We begin on the west side of the park, at wildlife refuges and Harriman State Park, vital wetland areas for the Yellowstone Ecosystem replete with waterfowl and significant species such as Trumpeter Swan and Sandhill Crane. After two nights at a beautiful lodge on the Henry’s Fork River, continue with two nights at West Yellowstone from which we follow the Madison River to witness steamy, iconic geyser basins and plentiful wildlife at Old Faithful and other thermal basins. From two nights’ lodgings at Gardiner on the park’s north entrance we visit Swan Flats and Mammoth Hot Springs and venture to Hayden Valley, where we see wildlife and the dramatic Upper and Lower Falls of the Yellowstone River. Finally, we travel through Yellowstone out the South Entrance where views of the spectacular Grand Tetons frame our journey. Wildlife and fall color are at their prime here. We watch for bull Moose, River Otter, Sandhill Crane, and Pronghorn and have time to explore this dramatic valley from lodgings in Jackson Hole. Dining is fun here too! Raptors on the wing, possible wolf sightings, fall color, and perhaps the first snowfall—this trip is a naturalist’s or photographer’s dream! We circle back to celebrate a final evening at Sacajawea Inn west of Bozeman at Three Forks, the headwaters of the Missouri River.

Absorb the rich legacy that is Yellowstone, the world’s first and still most famous national park, and a World Heritage Site?there is simply no other place like it on the planet. This tour in the fall is a sampler trip, designed not for keen birding but for time to savor this treasured landscape and its signature species, and with time to enjoy photography if you wish, watch animal behavior, and to bird a mix of habitats for classic western species.

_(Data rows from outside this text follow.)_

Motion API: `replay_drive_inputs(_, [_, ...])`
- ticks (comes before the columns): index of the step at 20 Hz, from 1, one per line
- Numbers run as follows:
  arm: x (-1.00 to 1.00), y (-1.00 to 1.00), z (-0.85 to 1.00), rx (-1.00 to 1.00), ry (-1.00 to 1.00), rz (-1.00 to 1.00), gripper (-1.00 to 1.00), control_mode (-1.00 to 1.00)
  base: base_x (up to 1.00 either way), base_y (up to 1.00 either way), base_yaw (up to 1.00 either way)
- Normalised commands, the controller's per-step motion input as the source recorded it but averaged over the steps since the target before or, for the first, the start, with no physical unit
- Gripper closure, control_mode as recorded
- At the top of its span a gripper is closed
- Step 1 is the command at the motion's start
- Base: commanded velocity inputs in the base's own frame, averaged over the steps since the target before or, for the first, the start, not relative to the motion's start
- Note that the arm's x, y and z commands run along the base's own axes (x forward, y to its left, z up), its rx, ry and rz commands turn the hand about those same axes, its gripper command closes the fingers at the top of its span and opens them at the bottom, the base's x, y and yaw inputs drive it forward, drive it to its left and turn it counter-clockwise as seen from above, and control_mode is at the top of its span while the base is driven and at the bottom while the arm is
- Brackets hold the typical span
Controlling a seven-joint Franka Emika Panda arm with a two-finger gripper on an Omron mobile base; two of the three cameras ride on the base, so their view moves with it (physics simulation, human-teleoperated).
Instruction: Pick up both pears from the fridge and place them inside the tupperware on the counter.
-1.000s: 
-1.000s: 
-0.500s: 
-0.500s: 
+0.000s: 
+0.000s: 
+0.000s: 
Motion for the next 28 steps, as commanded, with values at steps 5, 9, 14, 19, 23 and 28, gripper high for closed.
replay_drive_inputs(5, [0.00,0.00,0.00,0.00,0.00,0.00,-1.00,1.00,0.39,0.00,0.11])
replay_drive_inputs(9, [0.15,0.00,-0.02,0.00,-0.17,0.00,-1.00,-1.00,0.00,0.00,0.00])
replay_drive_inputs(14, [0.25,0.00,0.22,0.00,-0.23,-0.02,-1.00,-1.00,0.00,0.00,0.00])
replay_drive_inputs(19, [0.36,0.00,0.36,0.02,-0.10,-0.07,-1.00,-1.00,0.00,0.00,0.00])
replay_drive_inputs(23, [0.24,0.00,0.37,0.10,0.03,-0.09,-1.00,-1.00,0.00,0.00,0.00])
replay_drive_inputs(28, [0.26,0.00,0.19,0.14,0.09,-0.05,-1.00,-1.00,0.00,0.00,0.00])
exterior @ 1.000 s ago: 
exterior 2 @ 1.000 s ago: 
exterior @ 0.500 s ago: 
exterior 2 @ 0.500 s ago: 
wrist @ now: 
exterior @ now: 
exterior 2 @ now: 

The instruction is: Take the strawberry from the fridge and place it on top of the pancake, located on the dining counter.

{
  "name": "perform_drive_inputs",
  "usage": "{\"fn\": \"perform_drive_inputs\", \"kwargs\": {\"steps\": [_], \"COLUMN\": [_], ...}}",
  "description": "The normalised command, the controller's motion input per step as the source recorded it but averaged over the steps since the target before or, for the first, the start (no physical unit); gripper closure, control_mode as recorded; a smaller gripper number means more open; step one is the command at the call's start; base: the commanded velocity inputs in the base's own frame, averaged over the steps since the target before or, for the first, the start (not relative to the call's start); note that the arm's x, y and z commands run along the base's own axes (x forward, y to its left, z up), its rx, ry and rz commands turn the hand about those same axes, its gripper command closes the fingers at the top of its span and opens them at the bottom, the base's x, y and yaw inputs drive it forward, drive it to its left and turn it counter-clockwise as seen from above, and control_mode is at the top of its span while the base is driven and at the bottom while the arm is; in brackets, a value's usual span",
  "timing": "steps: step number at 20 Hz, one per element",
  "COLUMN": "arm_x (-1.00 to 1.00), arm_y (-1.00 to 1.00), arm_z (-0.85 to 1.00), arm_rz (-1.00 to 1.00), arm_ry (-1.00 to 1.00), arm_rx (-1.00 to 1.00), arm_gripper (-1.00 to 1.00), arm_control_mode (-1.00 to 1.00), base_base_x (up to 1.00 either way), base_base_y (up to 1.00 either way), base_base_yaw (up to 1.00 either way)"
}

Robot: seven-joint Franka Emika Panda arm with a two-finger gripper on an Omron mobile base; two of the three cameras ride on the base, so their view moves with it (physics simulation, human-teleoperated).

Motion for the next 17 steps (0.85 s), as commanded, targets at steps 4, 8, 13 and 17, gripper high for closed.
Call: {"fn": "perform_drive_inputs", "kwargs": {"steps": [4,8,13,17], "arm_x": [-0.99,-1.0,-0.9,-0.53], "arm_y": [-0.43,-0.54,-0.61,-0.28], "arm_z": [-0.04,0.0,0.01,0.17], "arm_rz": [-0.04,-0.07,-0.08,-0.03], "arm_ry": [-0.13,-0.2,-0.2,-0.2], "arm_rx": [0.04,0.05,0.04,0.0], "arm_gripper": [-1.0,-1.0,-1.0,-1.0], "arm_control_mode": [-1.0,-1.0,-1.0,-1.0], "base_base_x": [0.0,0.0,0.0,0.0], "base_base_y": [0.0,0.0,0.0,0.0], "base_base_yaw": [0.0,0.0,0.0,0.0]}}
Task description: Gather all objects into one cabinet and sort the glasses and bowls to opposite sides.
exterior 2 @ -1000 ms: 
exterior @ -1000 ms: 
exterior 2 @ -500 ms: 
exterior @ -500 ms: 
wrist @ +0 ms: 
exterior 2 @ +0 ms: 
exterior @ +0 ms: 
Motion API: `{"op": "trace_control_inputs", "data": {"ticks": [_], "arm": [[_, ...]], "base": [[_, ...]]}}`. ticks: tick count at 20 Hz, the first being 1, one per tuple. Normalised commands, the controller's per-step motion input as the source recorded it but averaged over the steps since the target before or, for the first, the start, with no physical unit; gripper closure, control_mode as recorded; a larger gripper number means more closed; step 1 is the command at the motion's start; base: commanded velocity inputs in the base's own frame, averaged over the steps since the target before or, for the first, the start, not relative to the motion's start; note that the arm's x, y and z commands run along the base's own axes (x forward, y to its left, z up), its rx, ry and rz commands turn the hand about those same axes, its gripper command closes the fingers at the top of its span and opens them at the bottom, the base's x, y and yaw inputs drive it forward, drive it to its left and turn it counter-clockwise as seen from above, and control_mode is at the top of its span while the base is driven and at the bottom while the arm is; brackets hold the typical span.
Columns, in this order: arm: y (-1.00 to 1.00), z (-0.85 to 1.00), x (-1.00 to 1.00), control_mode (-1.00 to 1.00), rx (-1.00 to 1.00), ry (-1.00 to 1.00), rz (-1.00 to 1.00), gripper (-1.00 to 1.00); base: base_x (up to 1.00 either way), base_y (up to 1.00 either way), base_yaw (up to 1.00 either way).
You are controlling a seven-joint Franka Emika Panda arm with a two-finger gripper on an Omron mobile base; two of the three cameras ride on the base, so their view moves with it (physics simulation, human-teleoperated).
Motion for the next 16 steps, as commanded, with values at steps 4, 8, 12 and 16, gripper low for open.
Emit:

Early on they called it Wonderland … and we think you will too.

Tour Highlights

  • JUNE UPDATE: Due to flood damage on the northern range we’ve rerouted our tour to the south, adding time in spectacular Grand Teton National Park and a two night stay in Jackson Hole.
  • See Red Rock Lakes National Wildlife Refuge and Harriman State Park—en route to Yellowstone
  • Visit iconic Yellowstone destinations, including Old Faithful and Mammoth Hot Springs, without the summer crowds
  • Watch for Bald Eagle, Osprey, Trumpeter Swan, and Elk along the rushing Madison River
  • Search for Bison, two species of deer, Elk, Moose, Pronghorn, Bighorn, and Mountain Goat
  • Witness the dramatic Upper and Lower Falls of the Yellowstone River
  • Spot possible Great Gray Owl, Pine Grosbeak, Harlequin Duck, American Dipper, numerous raptors including Golden Eagle, and Gray-crowned and Black Rosy Finches
  • Watch for Mountain Bluebird, Dusky Grouse, and Red-naped Sapsucker under colorful Quaking Aspens
  • Savor a relaxed-pace tour immersed in the wild wonder of Yellowstone
  • Travel in comfortable minivans, easy to carry gear and getting in and out of for our wildlife stops
  • Find awe in this region’s landscapes
  • Gain skills in wildlife watching and photography with an expert in each venue!

Trip Itinerary

Tues., Sept. 20 : Arrival in Bozeman, Montana | Yellowstone National Park | Angler’s Lodge

Bozeman is a great small city with a western flair and some of you may want to arrive early to enjoy it. We can make recommendations—book early to find the best rates. We plan to leave from the airport not later than 2:00 PM today to head south to West Yellowstone, following the Gallatin River, film site for the Robert Redford directed film A River Runs Through It.

En route we cross the Continental Divide from the Madison to the Snake River drainage, looking out for Moose and raptors such as Ferruginous Hawk and Northern Harrier. Near Island Park we settle into our lovely lodgings on the river. With luck a Common Loon glides on the river and Caspian Tern fly overhead.
Accommodations at Angler’s Lodge (D)

Wed., Sept. 21 : Red Rock Lakes NWR | Yellowstone Ecosystem’s Western Side

We love exploring the quieter side of the Greater Yellowstone ecosystem. At Angler’s Lodge we are close to Red Rock Lakes National Wildlife Refuge, Hegben, and Earthquake Lakes, and to Harriman State Park, a conservation area left as part of the legacy of the Harriman family of railroad fame.

We plan our day according to weather and road access, with plans to spend time looking for Moose, Northern Flicker, Williamson’s Sapsucker, and both Hairy and American Three-toed Woodpeckers. Big valley meadows here are frequented by Elk, the river bottoms by Moose; in view of the Centennial Mountains we hope to find Prairie Falcon, Golden Eagle, and a host of waterfowl species. In groves of conifers we look for seed-eating specialties like Pine Grosbeak, Cassin's Finch, and Pine Siskin. Enjoy a picnic lunch afield.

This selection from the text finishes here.